### Recorded data
+---+

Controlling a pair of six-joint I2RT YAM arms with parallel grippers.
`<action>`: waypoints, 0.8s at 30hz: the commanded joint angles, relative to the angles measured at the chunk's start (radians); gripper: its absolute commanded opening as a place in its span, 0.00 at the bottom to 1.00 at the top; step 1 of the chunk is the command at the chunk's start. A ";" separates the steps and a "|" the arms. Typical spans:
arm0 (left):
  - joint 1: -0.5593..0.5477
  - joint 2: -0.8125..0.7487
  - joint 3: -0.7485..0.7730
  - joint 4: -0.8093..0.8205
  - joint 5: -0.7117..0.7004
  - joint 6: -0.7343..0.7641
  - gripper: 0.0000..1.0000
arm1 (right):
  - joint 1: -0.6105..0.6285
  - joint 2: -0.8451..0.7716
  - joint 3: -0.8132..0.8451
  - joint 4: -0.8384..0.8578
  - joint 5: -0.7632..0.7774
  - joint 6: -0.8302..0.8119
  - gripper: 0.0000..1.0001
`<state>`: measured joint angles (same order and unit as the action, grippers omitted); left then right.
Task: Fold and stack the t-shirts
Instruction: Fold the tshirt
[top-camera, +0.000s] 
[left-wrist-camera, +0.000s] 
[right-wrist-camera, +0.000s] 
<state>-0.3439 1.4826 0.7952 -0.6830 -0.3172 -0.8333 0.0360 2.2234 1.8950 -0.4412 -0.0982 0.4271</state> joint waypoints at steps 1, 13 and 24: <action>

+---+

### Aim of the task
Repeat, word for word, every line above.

### Answer area
Controlling a pair of six-joint I2RT YAM arms with parallel grippers.
`<action>`: waypoints, 0.8s at 30hz: the commanded joint angles, relative to the angles measured at the chunk's start (radians); gripper: its absolute commanded opening as a place in its span, 0.00 at the bottom to 1.00 at the top; step 1 of the chunk is the command at the chunk's start. A ";" separates the steps and a "|" the arms. Typical spans:
arm0 (left):
  - joint 1: -0.5593..0.5477
  - joint 2: -0.8125..0.7487
  - joint 3: -0.7485..0.7730
  - joint 4: -0.8093..0.8205
  - joint 5: -0.7117..0.7004
  - joint 6: -0.7343..0.7641
  - gripper: 0.0000..1.0000
arm1 (right):
  - joint 1: -0.6105..0.6285
  - joint 2: -0.8451..0.7716
  - joint 3: -0.8132..0.8451
  - joint 4: -0.8384..0.8578
  - joint 5: -0.7632..0.7774
  - joint 6: -0.8302..0.8119
  - gripper: 0.0000..1.0001
`<state>`: measured joint angles (same order and unit as the action, grippers omitted); left then right.
Task: Fold and stack the t-shirts
Instruction: Fold the tshirt
[top-camera, +0.000s] 
[left-wrist-camera, +0.000s] 
[right-wrist-camera, +0.000s] 
<state>-0.3439 1.4826 0.7952 -0.6830 -0.3172 -0.8333 0.0360 2.2234 1.8950 -0.4412 -0.0982 0.4271</state> joint waypoints at steps 1, 13 and 24: <action>

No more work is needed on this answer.